If you're planning to renew a policy or get a new one, where do you start? Let's begin with the top five security controls from Marsh:

  • multifactor authentic authentication for remote access and administration controls;
  • endpoint detection and response;
  • secure, encrypted, and tested backups;
  • privileged access management; and
  • email filtering for web security.

Without these five security controls in place, both for your on-prem and cloud assets, you'll have a hard time finding cyber insurance. In April of 2022, a manufacturing company obtained the cyber policy directly from Travelers Insurance. The company attested to having suitable multifactor authentication across its entire enterprise. A month later, the insured was hit by an attack that penetrated through an unprotected device on the network. Rather than simply denying the claim, Travelers sued the client, claiming it lied on his application that it had adequate 2FA. Despite having two-factor authentication in place, the security control simply wasn't up to snuff. It didn't cover 100% of the enterprise. Several months later, the company agreed that its security control was inadequate and lost its policy and all of its premium payments after being sued by Travelers for lying on its application.

Insurers are getting serious about these security controls, be they for on-prem or in the cloud. Simply attesting to having security controls is not enough anymore.

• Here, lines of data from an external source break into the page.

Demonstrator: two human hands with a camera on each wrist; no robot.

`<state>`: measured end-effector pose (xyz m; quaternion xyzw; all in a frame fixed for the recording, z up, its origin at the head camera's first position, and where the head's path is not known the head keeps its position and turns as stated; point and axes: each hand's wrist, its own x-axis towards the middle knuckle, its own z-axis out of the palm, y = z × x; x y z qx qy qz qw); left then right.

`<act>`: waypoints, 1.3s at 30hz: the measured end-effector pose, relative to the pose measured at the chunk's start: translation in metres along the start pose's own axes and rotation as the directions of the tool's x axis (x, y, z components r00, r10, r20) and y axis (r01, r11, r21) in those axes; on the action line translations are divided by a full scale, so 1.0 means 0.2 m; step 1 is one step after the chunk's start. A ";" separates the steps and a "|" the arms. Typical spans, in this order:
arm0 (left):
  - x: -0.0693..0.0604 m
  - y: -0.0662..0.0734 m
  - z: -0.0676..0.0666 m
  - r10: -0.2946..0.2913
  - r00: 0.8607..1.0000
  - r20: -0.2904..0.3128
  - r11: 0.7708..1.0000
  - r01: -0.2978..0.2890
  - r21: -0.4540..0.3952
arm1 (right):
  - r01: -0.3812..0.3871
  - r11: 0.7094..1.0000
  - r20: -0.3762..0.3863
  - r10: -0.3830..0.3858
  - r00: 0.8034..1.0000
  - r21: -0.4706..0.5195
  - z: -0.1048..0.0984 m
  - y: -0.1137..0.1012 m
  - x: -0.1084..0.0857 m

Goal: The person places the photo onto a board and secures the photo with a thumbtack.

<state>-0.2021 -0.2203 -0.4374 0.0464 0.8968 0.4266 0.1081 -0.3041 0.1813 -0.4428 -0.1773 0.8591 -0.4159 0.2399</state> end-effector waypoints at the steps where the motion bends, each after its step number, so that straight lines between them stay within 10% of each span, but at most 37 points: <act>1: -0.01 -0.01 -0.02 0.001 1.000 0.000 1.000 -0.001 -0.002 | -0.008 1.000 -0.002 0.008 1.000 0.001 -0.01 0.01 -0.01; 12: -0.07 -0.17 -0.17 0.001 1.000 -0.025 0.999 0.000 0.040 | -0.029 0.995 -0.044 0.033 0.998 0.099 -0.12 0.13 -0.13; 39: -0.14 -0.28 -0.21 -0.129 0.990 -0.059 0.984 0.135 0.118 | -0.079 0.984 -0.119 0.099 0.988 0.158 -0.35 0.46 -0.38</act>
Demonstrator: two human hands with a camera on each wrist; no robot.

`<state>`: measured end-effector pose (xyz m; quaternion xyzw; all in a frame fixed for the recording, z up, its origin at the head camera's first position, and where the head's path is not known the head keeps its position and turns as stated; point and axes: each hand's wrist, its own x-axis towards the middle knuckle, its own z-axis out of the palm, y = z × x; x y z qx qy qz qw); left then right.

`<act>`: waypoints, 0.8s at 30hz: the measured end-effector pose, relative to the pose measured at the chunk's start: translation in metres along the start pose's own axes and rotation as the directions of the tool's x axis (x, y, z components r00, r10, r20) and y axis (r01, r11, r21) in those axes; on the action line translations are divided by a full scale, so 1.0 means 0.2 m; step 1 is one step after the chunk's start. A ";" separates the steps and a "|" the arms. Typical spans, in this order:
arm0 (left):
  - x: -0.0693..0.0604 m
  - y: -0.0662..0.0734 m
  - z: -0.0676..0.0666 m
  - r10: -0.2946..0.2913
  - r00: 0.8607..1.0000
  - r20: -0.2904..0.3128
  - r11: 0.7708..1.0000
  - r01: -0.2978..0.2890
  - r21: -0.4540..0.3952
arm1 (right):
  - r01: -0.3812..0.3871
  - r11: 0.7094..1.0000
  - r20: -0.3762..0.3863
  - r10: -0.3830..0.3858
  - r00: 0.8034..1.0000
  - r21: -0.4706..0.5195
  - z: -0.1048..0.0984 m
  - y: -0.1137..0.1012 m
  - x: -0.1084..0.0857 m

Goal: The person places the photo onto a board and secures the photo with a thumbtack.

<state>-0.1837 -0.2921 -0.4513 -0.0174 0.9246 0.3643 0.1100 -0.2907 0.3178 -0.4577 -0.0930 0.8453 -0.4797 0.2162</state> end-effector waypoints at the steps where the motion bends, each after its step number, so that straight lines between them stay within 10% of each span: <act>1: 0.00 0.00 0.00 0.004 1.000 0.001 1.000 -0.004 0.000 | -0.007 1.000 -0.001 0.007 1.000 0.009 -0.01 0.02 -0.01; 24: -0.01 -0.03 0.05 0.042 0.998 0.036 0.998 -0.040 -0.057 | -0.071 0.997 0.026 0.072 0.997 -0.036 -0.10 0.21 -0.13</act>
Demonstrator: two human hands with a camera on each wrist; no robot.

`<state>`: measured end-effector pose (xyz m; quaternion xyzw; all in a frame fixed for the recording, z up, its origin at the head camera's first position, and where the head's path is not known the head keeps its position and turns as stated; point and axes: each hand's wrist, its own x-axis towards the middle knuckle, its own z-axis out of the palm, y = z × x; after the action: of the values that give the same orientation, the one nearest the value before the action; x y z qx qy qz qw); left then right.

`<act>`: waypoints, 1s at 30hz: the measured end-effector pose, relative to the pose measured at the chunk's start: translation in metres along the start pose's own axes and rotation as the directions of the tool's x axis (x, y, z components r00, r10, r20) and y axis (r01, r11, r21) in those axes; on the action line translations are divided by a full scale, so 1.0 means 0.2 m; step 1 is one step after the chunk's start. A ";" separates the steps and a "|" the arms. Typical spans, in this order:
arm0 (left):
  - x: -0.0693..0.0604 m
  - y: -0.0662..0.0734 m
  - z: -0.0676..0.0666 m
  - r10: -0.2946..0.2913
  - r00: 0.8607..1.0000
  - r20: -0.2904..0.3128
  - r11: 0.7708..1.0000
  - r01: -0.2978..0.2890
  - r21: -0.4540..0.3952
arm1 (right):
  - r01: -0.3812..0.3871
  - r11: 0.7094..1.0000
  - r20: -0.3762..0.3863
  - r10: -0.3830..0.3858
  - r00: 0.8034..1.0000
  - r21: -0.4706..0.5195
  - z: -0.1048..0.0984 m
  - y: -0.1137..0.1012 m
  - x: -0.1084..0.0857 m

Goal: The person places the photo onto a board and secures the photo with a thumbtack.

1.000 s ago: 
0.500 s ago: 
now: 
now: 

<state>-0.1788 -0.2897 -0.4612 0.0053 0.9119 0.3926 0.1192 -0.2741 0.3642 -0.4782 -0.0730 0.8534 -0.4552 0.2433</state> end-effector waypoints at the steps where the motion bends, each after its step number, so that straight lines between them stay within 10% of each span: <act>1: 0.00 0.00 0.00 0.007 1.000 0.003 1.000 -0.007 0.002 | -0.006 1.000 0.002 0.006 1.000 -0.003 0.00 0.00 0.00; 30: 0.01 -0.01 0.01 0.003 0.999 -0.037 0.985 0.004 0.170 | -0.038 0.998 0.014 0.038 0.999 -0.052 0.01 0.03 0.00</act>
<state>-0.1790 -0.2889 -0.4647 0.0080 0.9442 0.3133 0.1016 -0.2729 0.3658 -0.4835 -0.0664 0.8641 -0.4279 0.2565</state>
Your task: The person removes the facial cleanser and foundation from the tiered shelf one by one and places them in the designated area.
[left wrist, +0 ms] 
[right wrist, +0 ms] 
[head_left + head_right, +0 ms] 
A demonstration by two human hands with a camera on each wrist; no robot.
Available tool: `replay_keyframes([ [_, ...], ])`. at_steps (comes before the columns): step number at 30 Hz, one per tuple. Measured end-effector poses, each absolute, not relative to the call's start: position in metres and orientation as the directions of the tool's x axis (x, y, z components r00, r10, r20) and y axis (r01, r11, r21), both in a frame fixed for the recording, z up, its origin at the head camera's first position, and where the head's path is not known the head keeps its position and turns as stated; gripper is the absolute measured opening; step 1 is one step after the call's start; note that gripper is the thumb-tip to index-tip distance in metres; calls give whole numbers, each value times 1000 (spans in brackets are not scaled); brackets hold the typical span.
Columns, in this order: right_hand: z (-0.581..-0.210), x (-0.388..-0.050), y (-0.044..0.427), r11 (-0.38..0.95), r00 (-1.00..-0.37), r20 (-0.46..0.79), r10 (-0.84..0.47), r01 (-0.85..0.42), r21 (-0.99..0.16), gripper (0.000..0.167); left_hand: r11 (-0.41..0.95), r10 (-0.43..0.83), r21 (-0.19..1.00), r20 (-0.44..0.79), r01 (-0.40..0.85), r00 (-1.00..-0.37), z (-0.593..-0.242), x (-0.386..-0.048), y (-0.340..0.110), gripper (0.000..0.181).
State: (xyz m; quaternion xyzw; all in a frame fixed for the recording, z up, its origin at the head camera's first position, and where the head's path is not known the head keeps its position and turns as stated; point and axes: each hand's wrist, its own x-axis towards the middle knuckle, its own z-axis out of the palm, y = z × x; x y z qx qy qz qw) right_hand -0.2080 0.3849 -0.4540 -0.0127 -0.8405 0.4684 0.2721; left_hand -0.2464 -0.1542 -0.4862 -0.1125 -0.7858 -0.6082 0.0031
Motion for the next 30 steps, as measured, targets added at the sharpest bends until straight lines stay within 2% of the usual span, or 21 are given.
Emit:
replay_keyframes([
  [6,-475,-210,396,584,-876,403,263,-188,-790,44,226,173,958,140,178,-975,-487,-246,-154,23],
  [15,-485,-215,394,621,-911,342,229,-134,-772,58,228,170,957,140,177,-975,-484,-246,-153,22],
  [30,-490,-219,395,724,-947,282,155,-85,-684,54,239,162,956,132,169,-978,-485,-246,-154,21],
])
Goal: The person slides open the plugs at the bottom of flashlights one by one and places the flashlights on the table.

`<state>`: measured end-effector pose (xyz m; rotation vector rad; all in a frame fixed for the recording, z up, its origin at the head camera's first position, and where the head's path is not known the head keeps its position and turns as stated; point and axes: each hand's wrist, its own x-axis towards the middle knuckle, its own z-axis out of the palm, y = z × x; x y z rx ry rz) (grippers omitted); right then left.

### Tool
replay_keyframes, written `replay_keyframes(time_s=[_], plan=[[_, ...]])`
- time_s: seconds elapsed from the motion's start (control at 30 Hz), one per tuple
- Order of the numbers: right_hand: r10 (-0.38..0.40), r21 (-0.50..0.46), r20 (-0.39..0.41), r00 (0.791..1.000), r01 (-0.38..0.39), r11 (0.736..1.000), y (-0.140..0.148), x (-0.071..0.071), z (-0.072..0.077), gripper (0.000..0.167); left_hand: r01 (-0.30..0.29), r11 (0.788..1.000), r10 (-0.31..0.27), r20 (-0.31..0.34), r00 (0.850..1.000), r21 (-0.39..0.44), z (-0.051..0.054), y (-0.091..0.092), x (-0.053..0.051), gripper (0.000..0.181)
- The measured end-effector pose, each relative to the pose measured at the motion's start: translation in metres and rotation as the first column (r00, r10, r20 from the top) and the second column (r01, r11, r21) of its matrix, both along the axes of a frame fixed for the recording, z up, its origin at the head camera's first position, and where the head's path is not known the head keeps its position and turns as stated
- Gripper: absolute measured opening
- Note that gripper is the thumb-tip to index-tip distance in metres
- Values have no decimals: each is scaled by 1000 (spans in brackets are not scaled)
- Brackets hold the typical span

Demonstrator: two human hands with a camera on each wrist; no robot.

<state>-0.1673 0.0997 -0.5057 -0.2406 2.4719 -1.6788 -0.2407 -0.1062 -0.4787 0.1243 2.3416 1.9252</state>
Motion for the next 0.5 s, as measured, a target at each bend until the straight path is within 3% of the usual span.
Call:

And just to close the loop, here are the other security controls that Marsh requires:

  • Patch management and vulnerability management;
  • Cyber incident response planning and testing;
  • Cybersecurity awareness training and phishing testing;
  • Remote Desktop Protocol mitigation and similar hardening techniques;
  • Logging and monitoring of network protections;
  • End-of-life system replacement; and
  • Vendor supply chain risk management.

To put this last control into perspective, Verizon's 2022 Data Breach Investigations report said that 62% of all breaches came through a business partner. Forrester's Alla Valente told me recently she believed that number was likely higher than 62% — possibly reaching even 70%. That's a lot of breaches due to third-party risk management vulnerabilities.

We've covered a lot of ground today and yet we've barely scratched the surface. Cloud-native apps and cloud computing in general have changed the very fabric of the computing environment forever. Sure, we still have corporate data centers and likely always will. But the cloud brings a type of level playing field for those who don't have the financial or staffing resources to compete with larger, more established companies.

For someone like me who's been writing about the computer industry for decades, it gives me hope that even startups can compete and succeed, even if they can't afford the most experienced and expensive SOC analysts.